U.S. Attorney Michael J. Moore announced today that Arthur Lee Clark, age 41, of Sumner, Georgia; Demitri Jackson, age 37; Tedrick Jackson, age 38; William Burns, age 41; Otha Hopkins, age 47, all of Albany, Georgia; Timothy Hopkins, age 41, of Hiram, Georgia; and Michael Bass, age 40, of Ashburn, Georgia were indicted for one count of conspiracy to travel in interstate commerce in aid of unlawful activities and to sponsor a dog in an animal fighting venture and three counts of sponsoring and exhibiting a dog in an animal fighting venture.
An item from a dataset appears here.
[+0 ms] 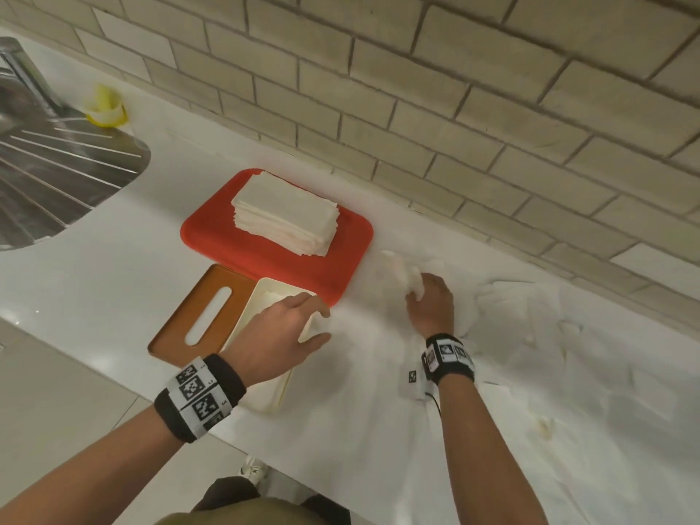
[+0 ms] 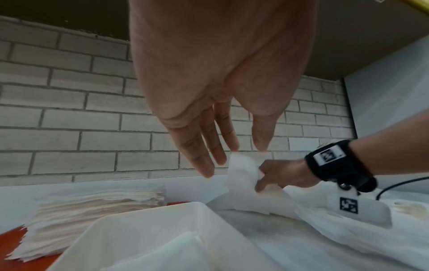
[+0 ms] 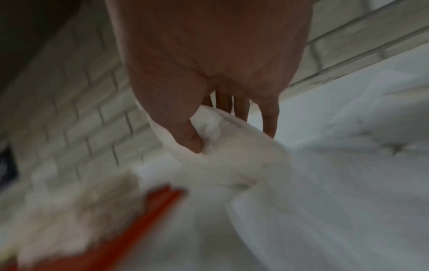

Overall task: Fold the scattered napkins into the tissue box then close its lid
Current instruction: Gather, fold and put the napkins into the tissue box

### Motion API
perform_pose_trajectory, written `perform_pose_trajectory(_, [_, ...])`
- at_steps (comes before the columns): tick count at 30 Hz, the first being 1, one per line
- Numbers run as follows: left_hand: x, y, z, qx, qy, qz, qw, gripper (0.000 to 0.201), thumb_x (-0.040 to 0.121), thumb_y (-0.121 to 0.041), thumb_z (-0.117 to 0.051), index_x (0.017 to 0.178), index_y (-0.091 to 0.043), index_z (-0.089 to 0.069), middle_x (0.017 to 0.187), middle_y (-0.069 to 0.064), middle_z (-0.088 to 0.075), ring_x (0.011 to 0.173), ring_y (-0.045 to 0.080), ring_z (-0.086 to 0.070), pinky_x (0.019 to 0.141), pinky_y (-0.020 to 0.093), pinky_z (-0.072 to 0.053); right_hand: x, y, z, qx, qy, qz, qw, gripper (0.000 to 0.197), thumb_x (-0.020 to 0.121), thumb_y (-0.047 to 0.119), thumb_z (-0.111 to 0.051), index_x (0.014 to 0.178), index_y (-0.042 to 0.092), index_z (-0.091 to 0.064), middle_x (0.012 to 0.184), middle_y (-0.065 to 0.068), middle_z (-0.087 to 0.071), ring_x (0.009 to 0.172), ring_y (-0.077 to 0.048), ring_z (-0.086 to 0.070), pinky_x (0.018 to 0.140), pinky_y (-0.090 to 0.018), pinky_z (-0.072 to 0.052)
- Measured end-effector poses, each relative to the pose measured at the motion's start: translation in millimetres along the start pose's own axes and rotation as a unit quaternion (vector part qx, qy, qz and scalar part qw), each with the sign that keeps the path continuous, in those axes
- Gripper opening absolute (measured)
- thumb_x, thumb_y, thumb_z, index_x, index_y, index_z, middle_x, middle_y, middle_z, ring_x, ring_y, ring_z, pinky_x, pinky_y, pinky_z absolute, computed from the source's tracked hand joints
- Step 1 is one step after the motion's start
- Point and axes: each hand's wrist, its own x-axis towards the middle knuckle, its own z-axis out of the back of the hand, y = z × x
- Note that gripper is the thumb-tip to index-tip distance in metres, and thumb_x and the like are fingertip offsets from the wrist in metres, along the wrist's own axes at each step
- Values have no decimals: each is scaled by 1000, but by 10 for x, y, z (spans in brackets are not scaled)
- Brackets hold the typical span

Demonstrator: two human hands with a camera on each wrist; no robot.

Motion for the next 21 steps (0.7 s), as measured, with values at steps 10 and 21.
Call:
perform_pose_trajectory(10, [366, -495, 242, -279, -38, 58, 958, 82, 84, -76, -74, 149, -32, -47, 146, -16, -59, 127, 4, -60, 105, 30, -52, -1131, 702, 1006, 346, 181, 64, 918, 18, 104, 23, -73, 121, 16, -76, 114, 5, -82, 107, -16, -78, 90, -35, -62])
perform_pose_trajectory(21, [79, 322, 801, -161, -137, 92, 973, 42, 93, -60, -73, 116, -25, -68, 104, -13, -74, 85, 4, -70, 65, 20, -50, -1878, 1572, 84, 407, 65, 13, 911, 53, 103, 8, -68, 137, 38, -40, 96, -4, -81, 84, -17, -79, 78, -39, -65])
According to the indictment, the defendants operated a dogfight gambling enterprise, named “229 Boys Kennels, Inc.”, from about April 2006 to April 2010 in Albany, Georgia. The defendants produced, promoted and participated in dogfight gambling shows throughout the Southeast, including other parts of Georgia and Florida. The defendants bred, purchased, sold, and trained American Pit Bull Terriers for the purposes of dogfight gambling. The dogs were bred with dogs owned by, purchased from, and sold to individuals from other parts of Georgia, Florida, Alabama, South Carolina and North Carolina.
The indictment further alleges that “229 Boys Kennels, Inc.” advertised and promoted the prowess of “229 Boys Kennels, Inc.” canine stock through online websites and publications and word of mouth to increase the value of “229 Boys Kennels, Inc.” stock for sale and to increase prize amounts for matches at dogfight gambling shows. Dogs not selected to continue fighting in “229 Boys Kennels, Inc.” were exterminated by bludgeoning them in the head with a hammer, slamming them on the ground until dead, and by other inhumane methods.
On April 30, 2014, all seven individuals were arrested through the cooperative effort of the Georgia Bureau of Investigation, Sylvester and Americus Field Offices; U.S. Bureau of Alcohol, Tobacco, Firearms and Explosives; U.S. Department of Agriculture Office of Inspector General; U.S. Marshals Service; and Albany Police Department. A search warrant executed on the day of the arrests yielded 42 American Pit Bull Terriers being used for the purposes of dogfight gambling.
If convicted, the seven individuals face a maximum penalty of five years imprisonment and a fine of up to $250,000, or both.
An indictment is only an allegation and the accused are presumed innocent until and unless proven guilty.
The indictment was the result of a four-year investigation conducted by the Georgia Bureau of Investigation, Sylvester; U.S. Department of Agriculture Office of Inspector General; and U.S. Bureau of Alcohol, Tobacco and Firearms. Assistant U.S. Attorney Julia C. Bowen is prosecuting the case for the Government.